At its last meeting in June, the City Commission:
Listened to a presentation by Raimundo Rodulfo, head of the city’s Innovation and Technology Department, on three prestigious “smart city” awards received over the previous six months: The 2023 Smart 50 Award (one of three overall global award winners from 50 awarded projects); the 2023 Smart 21 Communities of the Year (one of 21 communities worldwide); and the 2022 IEEE Smart Cities Jury Award (for its technologies and innovation, by the Institute of Electrical and Electronics Engineers).

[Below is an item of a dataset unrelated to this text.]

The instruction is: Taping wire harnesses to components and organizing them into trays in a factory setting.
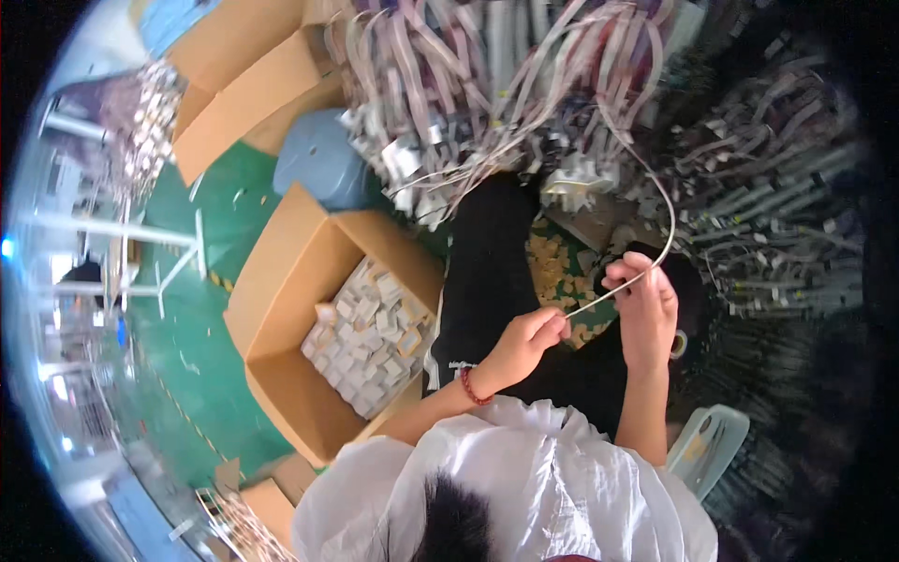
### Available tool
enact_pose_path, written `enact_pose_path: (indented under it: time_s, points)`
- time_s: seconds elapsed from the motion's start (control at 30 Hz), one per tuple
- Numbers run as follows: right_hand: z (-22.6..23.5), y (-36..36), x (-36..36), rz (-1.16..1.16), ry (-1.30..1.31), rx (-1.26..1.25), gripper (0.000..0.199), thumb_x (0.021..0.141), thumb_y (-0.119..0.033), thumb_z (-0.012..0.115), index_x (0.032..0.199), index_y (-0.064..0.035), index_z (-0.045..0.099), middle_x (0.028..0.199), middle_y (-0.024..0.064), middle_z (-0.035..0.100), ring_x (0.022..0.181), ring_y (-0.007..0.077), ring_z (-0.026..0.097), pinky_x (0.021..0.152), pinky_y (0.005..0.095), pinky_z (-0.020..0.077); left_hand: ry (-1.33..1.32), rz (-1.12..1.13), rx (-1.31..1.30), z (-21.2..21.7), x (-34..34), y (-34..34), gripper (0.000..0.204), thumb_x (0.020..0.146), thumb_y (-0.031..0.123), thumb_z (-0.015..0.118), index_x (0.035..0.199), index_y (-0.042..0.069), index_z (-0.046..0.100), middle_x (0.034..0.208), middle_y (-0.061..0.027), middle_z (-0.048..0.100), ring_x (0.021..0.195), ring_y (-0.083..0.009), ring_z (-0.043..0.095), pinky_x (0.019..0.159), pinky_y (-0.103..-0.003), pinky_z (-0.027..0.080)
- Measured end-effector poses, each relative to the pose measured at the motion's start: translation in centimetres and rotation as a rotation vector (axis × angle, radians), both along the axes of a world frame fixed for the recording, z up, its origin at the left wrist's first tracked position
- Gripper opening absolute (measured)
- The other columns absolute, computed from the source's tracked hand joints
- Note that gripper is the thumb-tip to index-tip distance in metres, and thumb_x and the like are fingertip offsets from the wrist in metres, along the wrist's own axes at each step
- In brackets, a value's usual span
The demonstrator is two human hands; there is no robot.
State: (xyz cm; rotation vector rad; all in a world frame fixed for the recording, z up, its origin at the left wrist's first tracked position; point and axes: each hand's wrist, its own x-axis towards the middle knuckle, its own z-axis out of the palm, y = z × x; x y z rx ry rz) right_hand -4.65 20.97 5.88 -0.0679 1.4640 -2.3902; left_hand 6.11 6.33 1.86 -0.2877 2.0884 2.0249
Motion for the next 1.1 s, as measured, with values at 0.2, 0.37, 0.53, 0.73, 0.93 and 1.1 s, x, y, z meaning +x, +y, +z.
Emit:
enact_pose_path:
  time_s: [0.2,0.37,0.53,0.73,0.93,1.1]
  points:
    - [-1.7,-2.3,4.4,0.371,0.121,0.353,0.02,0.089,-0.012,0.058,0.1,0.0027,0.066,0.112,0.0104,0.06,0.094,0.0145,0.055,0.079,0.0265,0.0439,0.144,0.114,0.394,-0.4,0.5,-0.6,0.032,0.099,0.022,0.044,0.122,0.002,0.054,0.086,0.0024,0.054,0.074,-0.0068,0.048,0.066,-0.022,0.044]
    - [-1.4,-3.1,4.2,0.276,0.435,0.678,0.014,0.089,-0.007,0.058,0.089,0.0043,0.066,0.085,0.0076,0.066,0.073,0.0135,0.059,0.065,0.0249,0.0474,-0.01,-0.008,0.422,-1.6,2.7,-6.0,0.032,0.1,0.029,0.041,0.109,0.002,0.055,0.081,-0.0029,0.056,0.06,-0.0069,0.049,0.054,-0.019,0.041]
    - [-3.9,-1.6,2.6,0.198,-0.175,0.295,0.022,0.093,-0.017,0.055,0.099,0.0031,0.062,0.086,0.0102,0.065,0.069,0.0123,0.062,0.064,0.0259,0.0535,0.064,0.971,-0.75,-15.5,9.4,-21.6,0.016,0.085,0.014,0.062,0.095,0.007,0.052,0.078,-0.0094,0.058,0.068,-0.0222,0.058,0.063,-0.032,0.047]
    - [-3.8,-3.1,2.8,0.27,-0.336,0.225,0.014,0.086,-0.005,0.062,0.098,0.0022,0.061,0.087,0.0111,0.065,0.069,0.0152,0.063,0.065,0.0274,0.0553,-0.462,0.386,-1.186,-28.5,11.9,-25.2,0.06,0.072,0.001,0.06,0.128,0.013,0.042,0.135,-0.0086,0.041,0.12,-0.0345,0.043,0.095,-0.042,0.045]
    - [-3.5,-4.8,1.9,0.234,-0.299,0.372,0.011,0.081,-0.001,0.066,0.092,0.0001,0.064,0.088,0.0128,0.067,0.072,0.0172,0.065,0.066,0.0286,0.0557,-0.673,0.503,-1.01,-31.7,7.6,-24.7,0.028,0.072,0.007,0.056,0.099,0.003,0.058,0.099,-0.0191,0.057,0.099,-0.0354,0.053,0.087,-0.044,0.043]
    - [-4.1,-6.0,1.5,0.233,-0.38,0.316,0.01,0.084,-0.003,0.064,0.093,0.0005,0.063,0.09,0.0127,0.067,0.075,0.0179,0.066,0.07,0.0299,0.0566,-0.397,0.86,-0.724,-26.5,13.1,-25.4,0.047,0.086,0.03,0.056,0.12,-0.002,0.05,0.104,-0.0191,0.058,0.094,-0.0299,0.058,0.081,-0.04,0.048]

Discussed ways to limit the removal and proliferation of shopping carts, in particular around Whole Foods (on Red Road) and Target (on Ponce). Whole Foods reportedly lost 67 out of 100 new shopping carts purchased last year. Both are advised to implement the wheel-locking technology used by Publix. (Sponsored by Mayor Vince Lago)
Voted 5-0 to amend the city ordinance prohibiting abandoned or junk motor vehicles on public or private properties. Cars can be parked on the right of way approach to a driveway (but not on swales) so long as they have a form-fitted cover. (Sponsored by Mayor Lago and Commissioner Fernandez)

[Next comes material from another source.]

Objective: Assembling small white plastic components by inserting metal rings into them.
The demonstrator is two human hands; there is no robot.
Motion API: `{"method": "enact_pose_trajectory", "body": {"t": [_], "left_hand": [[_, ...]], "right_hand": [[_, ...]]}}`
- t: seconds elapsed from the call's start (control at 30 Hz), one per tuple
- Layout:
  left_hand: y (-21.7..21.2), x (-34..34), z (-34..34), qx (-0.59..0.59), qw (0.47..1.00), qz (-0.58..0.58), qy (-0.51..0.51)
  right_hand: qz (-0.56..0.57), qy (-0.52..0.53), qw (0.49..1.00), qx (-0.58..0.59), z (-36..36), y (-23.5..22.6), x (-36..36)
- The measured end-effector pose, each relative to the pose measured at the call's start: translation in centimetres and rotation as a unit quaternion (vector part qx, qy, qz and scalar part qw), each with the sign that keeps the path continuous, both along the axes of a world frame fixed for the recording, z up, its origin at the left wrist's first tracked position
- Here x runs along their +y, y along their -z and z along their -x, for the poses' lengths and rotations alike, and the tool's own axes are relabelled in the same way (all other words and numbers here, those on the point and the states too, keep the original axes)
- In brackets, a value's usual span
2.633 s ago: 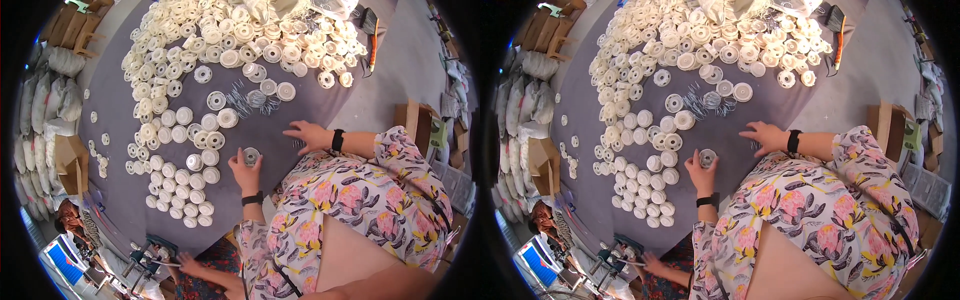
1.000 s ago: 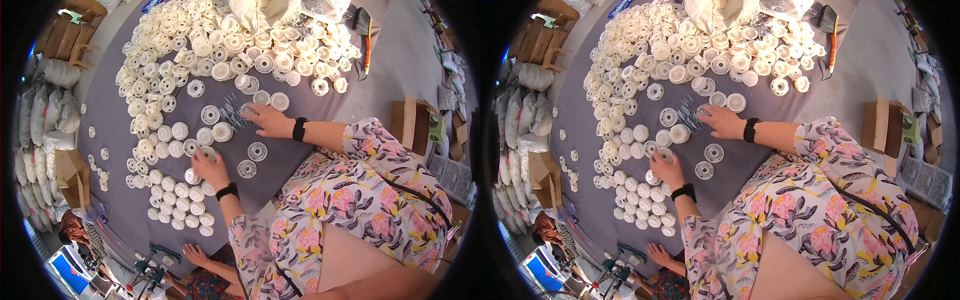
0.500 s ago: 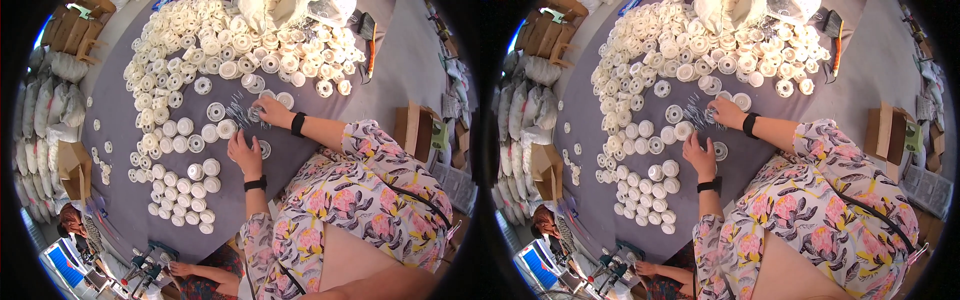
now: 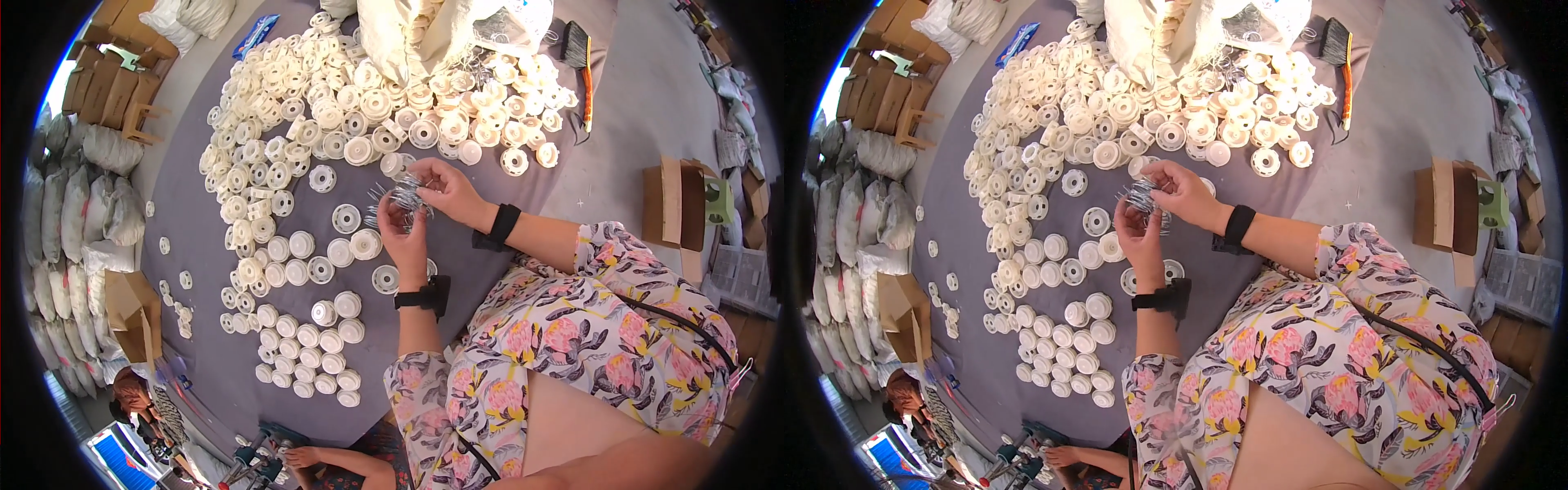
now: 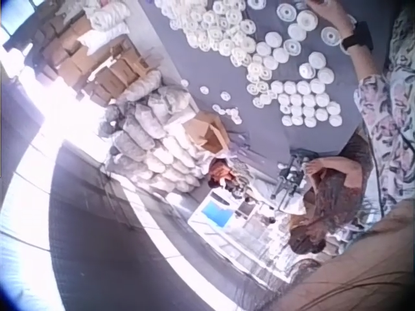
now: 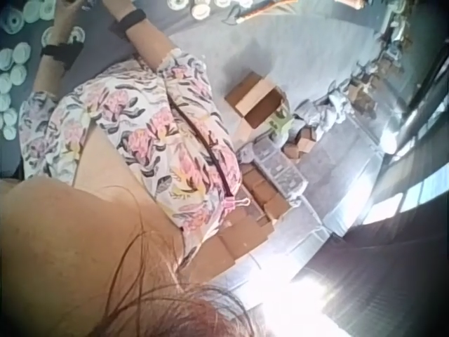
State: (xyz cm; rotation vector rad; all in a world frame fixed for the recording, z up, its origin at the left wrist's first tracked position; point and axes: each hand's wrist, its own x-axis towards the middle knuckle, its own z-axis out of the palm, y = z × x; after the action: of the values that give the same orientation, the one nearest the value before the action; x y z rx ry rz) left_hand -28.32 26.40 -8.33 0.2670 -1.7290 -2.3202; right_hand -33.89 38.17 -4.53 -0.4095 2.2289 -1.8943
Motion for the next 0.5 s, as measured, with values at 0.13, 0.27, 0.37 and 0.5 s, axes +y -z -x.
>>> {"method": "enact_pose_trajectory", "body": {"t": [0.13, 0.27, 0.37, 0.5], "left_hand": [[-0.4, 0.6, -0.1, 0.018, 0.993, 0.119, -0.01], [-0.6, 1.4, -0.3, -0.002, 0.975, 0.223, 0.007], [0.5, 2.0, -0.6, -0.038, 0.987, 0.155, 0.007], [0.0, 2.5, -1.4, -0.064, 0.964, 0.257, 0.015]], "right_hand": [[0.049, 0.072, 0.995, 0.044, 0.2, 0.9, 0.0], [0.109, 0.025, 0.971, -0.212, 0.6, 0.7, 0.7], [0.093, 0.111, 0.978, -0.152, 1.0, 3.6, 0.8], [0.194, 0.213, 0.939, -0.189, 1.6, 4.7, 0.6]]}}
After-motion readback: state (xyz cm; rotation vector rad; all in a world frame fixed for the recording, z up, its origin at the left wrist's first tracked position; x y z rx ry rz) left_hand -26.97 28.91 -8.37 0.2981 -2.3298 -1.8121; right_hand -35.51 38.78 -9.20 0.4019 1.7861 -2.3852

Voted 5-0 to consider hiring urban design firm Dover Cole to create a plan to create public parks in and around Coral Gables High School. The public school has been undergoing a $46 million renovation and expansion, but no funds were set aside for landscaping. (Sponsored by Commissioner Menendez)

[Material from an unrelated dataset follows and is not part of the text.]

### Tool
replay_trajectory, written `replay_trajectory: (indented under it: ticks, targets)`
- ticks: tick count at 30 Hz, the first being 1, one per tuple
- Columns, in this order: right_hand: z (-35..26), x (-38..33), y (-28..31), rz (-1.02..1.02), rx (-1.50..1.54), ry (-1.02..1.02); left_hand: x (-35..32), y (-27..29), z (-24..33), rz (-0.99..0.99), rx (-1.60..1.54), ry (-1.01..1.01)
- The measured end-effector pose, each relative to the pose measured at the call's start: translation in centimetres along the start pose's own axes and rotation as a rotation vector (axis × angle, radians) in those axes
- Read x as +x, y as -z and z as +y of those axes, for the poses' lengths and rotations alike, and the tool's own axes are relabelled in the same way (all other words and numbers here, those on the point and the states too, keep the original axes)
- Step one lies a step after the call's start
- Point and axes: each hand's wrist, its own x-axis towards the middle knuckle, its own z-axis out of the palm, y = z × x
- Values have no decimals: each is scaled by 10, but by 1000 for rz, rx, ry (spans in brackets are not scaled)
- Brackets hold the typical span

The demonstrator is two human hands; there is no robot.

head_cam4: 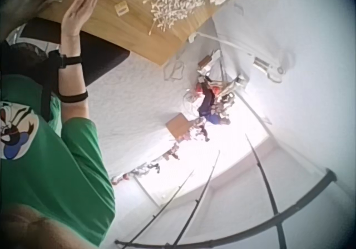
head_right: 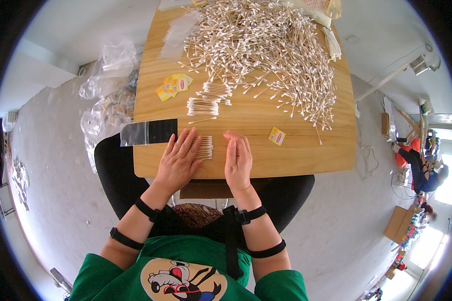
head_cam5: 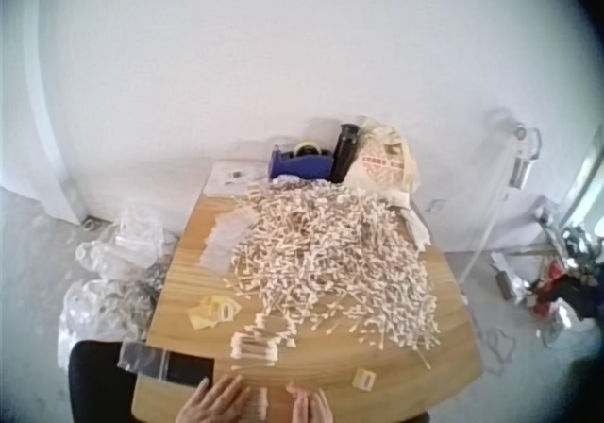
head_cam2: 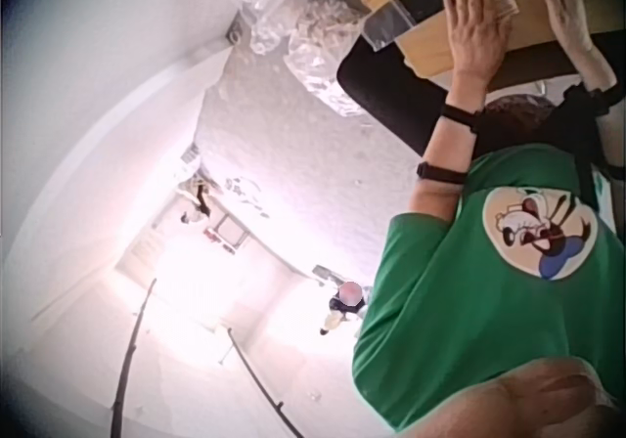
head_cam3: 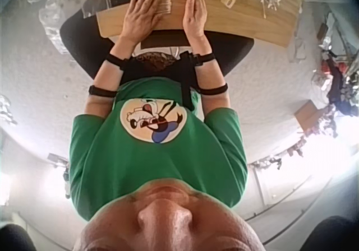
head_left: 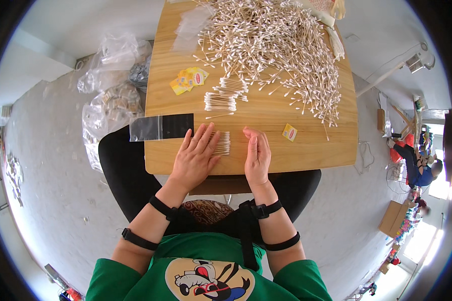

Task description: Arranging and packaging cotton swabs on a table.

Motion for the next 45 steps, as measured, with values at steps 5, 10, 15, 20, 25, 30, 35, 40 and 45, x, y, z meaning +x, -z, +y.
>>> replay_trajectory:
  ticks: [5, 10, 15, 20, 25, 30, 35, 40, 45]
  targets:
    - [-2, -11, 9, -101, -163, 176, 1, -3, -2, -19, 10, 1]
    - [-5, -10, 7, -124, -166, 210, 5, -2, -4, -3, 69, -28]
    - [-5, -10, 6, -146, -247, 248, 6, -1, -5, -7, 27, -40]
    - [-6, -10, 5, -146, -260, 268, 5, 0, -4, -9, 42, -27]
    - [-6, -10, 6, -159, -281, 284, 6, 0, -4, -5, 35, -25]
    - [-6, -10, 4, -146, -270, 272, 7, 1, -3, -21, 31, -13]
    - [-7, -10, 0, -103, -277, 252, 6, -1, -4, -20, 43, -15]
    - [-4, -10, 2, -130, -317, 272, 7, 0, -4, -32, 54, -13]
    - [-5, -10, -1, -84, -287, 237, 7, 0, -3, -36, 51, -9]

Voted 5-0 to eliminate the use of gas leaf blowers in the city, beginning with a six-month warning period that starts Oct. 1, 2024. After April 1, 2025, homeowners can be fined. The Commission must still decide on the amount of the fine, which could begin at $250, or could begin at $50, the fee to climb another $50 for each violation (i.e. $50, $100, $150). This item will return in September for a final vote. (Sponsored by Commissioner Fernandez, Vice Mayor Anderson and Commissioner Castro)
Discussed potential amendments to the Mediterranean Bonus, which allows buildings extra height if they are deemed within the Mediterranean Revival style of Coral Gables architecture. The potential amendments would clarify what architectural elements would make buildings “Mediterranean,” in response to criticisms that the bonus has been abused by developers. (Sponsored by Vice Mayor Anderson)
Voted 5-0 to approve a “special certificate of appropriateness” for the county to install a roundabout at the intersection of Coral Way, Anderson Road, and South Greenway Drive, at the Southwest corner of Granada Golf Course. The intersection has been the site of numerous car crashes — 34 crashes in the three years of 2015 to 2017, according to one study — and has no pedestrian crossings. “Trying to cross there is like playing dodgeball,” commented Vice Mayor Anderson. Citizens concerned with preserving historic monuments at the intersection were assured that these would be protected.
Listened to a presentation by the City Attorney and City Clerk’s Office regarding a potential change of date for the city’s biennial election. Currently, the election is held on the second Tuesday in April of odd years and, with a run-off, costs $250,000 in total. “[It] has been the trend in recent years, locally and nationally, to move to concurrent elections with general elections,” said Assistant City Attorney Stephanie Throckmorton.
Several options were presented, but the most popular was moving the election to November of even years (concurrent with the nationwide election) with the run-off a month later. This option would save the city over $100,000, increase voter turnout threefold, and would allow for a two-week early voting period. (Sponsored by Commissioner Fernandez and Vice Mayor Anderson)
Discussed allowing the primary sponsor of specific Commission discussion items to determine whether public comment will be allowed on it. Mayor Lago dissented on the basis that there is already a public comment period allowed at the beginning of each Commission meeting and that discussion items are meant only for the Commission, with no actual action taken until they become resolutions or ordinances. The mayor cited similar processes in other cities within Miami-Dade County and the county itself, which offer much less time for public comment.
Mayor Lago decided to eliminate the Mayor’s Comments section of Commission meetings, which allows him to solicit resident input on his own discussion items and instead include those items in the regular Commission agenda to be fair to his colleagues. No vote was taken; the item is expected to appear again during the next Commission meeting. (Sponsored by Commissioners Castro and Fernandez)
Voted 5-0 to accept a $750,000 grant from the State of Florida for the restoration and reconstruction of the historic Gondola Building on the grounds of the Biltmore Hotel. The building collapsed in late 2021 and will now be relocated for better use. The new location has not been determined, although it will have to remain within the Biltmore’s golf course.
Voted 5-0 to publicly reaffirm the city’s support for the rights, freedoms, and equal treatment and inclusion of lesbian, gay, bisexual, transgender, and queer individuals within Coral Gables, and to encourage cities and states around the country to do the same.